At what first I thought was a bit of timber came floating down and obscured my vision, before I looked and saw – it was the decayed remains of one of the tourists. His head was gone though the camera which would have hung around it remained, having snagged on a shirt button, and floated out in front of the missing head, waiting for a picture that would never be taken.
Sharks! I thought, and for the first time I felt some fear at to what may happen to me alone in this underwater dungeon of broken boat. I pulled the harpoon gun around my front and readied my finger on the trigger.
But it was then, when I was frightened of seeing the diver’s mortal enemy, when I saw what I had been searching for: a beautiful specimen – a female Long-breasted Beaver Turtle was moving towards the cracked ceiling of the hull. She was dragging a lovely long wooden staff upwards towards a hole in the ceiling, obviously about to exit the hull with her prize. (And now I shall take this chance to espouse my own theorem as to why this species gathers wood – I believe they collect it to build underwater nests, much in the same manner as birds. In these nests they take refuge from the world above water, and also I hypothesise it is where they lay their eggs and nurture their young).
I had a moment to take in the beauty and majesty of this strange beast – its underbelly spotted with blue stains, its strangely elongated and curved beak, and its long, long bosom. 
No sooner had I admired all of this and was preparing to take out my tranquiliser dart, when out through the crack in the ceiling came flying a miraculous Silver Tongue Shark. The shark saw me immediately and our eyes met for an instant, and I felt the horrible blackness and emptiness in those eyes, and he darted like a bolt of lightning at my turtle.
It was too quick, and by the time I had fired my trusty harpoon into the neck of this devilish beast, the shark had already seized the turtle in its lamp-like jaws and the turtle’s purple blood was clouding up the rushing water.
Once the harpoon had struck the shark let go and retreated, moving clumsily, painfully back through the little hole, and was gone.

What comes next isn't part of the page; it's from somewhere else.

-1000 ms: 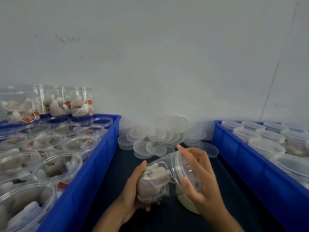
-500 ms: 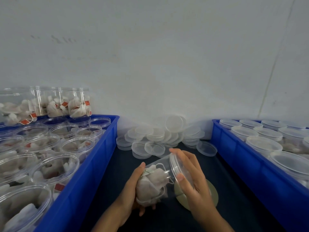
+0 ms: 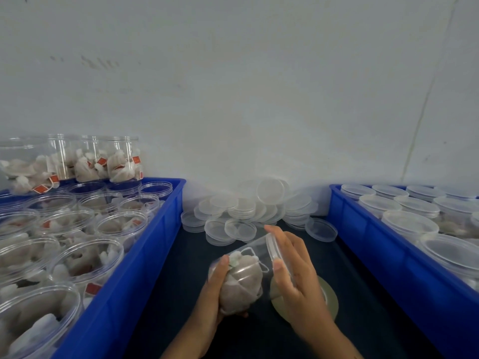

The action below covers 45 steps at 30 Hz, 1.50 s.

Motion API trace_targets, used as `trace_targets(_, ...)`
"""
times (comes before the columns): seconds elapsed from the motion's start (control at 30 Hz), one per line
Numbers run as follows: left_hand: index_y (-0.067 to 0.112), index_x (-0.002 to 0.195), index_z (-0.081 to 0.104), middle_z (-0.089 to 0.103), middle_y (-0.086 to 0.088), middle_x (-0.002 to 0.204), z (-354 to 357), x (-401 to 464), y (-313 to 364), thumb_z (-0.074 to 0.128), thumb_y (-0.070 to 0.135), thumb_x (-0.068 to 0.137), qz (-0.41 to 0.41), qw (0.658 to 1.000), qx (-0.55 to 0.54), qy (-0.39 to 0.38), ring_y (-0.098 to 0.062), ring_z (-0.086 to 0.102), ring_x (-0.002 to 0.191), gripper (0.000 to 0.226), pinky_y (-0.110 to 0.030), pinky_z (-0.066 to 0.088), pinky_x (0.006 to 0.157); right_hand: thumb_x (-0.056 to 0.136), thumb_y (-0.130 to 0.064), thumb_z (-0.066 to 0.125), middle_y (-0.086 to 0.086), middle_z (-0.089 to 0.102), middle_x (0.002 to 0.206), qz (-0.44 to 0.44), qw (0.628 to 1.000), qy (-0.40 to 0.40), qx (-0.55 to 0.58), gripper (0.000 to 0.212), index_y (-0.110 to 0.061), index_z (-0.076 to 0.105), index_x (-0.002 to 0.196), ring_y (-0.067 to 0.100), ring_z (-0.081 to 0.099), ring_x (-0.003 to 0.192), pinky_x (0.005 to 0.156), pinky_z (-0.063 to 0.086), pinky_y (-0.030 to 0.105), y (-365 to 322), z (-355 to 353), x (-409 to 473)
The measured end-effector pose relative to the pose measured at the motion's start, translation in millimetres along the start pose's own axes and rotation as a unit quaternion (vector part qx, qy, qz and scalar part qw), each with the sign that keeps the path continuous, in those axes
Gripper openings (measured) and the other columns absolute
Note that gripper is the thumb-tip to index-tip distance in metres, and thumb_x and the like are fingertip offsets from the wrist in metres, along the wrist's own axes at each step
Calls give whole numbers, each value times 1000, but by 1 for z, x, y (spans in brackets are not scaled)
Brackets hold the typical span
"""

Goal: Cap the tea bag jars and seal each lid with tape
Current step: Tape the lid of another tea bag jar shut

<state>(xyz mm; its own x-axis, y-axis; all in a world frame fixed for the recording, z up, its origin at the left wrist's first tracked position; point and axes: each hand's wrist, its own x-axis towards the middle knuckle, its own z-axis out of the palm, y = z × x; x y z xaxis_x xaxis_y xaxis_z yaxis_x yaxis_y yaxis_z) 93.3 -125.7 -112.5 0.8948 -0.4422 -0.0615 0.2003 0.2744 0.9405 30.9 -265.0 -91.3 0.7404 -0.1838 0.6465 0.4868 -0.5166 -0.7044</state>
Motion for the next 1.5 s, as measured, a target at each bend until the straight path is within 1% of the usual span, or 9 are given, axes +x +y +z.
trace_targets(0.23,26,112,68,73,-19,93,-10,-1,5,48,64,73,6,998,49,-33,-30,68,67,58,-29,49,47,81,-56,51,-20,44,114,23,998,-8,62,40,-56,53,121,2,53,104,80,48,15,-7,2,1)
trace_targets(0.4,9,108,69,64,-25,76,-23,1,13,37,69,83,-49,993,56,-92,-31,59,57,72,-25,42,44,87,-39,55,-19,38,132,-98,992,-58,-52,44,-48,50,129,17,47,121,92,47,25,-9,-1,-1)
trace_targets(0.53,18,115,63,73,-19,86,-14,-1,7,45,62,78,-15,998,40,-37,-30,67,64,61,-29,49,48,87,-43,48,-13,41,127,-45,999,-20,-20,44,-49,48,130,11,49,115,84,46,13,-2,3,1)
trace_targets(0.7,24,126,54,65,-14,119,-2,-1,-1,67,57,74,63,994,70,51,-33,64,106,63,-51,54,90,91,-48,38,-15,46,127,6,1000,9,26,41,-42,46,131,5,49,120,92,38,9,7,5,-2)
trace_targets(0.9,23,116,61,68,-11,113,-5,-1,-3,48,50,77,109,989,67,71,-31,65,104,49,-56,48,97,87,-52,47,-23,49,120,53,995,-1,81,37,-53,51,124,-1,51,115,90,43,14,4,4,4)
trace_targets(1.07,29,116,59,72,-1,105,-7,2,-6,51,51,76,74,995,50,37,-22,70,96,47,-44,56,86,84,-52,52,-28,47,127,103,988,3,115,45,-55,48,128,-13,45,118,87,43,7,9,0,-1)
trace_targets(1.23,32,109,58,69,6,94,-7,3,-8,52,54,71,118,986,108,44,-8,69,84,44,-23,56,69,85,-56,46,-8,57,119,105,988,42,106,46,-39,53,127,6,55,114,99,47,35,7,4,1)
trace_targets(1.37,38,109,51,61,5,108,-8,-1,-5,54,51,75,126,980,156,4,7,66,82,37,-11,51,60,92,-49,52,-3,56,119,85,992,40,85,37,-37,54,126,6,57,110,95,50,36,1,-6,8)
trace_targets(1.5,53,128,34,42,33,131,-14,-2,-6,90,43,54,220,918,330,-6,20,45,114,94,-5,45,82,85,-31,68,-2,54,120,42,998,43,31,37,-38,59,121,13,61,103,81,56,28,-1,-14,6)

I took the turtle, a famously shy species but too shocked and wounded to move from me, under my arm and swam like a whale in full mating flight back to the shoreline, not looking back for fear of meeting those two empty eyes again, coming like a knife out of the darkness.
I reached the reef again unscathed, though my female companion was mortally wounded and had lost much blood. She died on the white sand, moments after I had struggled with her out of the water and laid her down to revive her with a concoction of medicines from my belt.  
It was too late – she was gone. I had failed to save the animal, though I felt now surer of my hypothesis concerning the species, and had now seen that sharks posed a real threat to them even more than the destruction of their habitat.
The preserved body of the turtle hangs in my library, along with all the other breasted animals, and is surely the one and last example I’ll ever set my eyes upon, God save them.